§ Task prompt: Line by line, set down all the data below exactly, omitting any picture.
==== Supplied material ====
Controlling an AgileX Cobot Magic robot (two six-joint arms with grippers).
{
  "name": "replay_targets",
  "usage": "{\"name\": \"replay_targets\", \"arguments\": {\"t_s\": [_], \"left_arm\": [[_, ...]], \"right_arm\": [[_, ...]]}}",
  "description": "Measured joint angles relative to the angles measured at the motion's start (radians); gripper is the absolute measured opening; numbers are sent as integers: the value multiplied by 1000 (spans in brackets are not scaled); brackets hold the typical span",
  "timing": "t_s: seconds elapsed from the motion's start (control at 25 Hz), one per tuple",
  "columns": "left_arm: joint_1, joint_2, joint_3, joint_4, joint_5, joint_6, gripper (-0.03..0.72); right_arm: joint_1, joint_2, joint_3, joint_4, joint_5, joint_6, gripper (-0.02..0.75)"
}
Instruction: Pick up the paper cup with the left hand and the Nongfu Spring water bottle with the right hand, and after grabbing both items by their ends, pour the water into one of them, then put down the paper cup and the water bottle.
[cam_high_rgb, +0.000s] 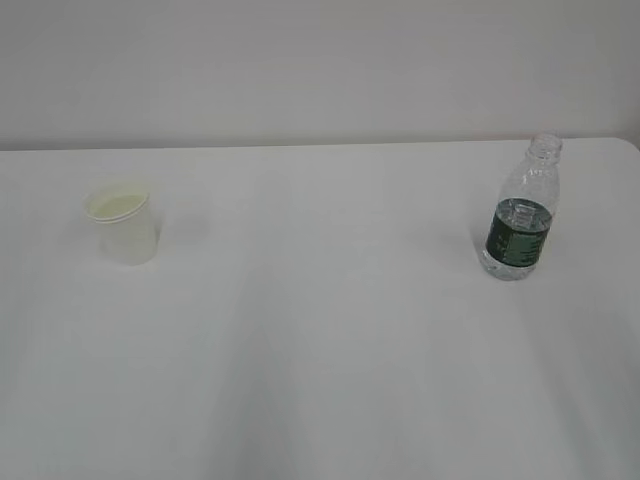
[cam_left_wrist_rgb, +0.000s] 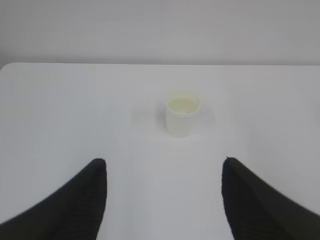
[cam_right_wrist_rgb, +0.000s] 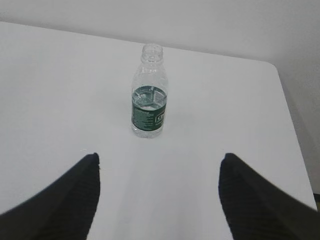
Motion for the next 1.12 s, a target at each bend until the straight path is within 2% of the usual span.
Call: {"name": "replay_targets", "arguments": {"t_s": [0.64, 0.88, 1.0, 1.12], "left_arm": [[0, -21, -2, -40, 195, 0, 503], [0, -21, -2, -26, 224, 2, 495], [-32, -21, -2, -13, 252, 2, 490], [-97, -21, -2, 0, 281, 2, 484]], "right_arm": [[0, -81, -18, -10, 168, 17, 523], [0, -81, -18, -72, 203, 82, 522], [0, -82, -18, -74, 242, 99, 522], [0, -82, -18, -74, 318, 108, 522]]}}
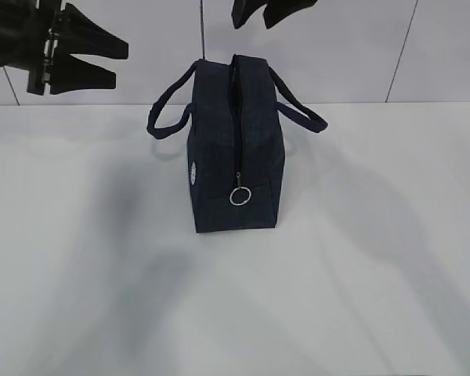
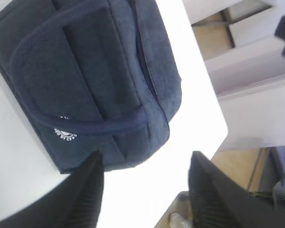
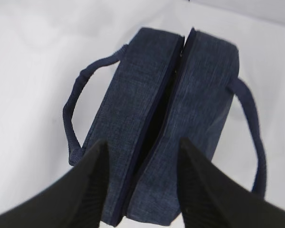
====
§ Result for this exercise:
Controlling an AgileX Cobot Magic robot (two six-joint arms with grippers).
{
  "name": "replay_targets",
  "usage": "{\"name\": \"replay_targets\", \"arguments\": {\"t_s\": [_], \"left_arm\": [[_, ...]], \"right_arm\": [[_, ...]]}}",
  "description": "Measured joint angles relative to the angles measured at the motion's start (radians); gripper is the absolute measured opening; numbers are sent as integers: the value multiplied by 1000 (spans in brackets are not scaled); brackets hold the typical span",
  "timing": "t_s: seconds elapsed from the motion's start (control at 25 Hz), one per tuple",
  "columns": "left_arm: joint_1, joint_2, joint_3, joint_4, joint_5, joint_6, gripper (-0.03..0.72); right_arm: joint_1, joint_2, joint_3, joint_4, joint_5, joint_6, gripper (-0.02..0.75)"
}
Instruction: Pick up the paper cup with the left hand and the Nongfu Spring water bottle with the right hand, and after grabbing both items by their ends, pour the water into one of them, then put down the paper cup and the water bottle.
[cam_high_rgb, +0.000s] 
[cam_left_wrist_rgb, +0.000s] 
[cam_right_wrist_rgb, +0.000s] 
Motion for the next 1.12 s, a target at each bend until the straight path is within 2% of the usual span.
Call: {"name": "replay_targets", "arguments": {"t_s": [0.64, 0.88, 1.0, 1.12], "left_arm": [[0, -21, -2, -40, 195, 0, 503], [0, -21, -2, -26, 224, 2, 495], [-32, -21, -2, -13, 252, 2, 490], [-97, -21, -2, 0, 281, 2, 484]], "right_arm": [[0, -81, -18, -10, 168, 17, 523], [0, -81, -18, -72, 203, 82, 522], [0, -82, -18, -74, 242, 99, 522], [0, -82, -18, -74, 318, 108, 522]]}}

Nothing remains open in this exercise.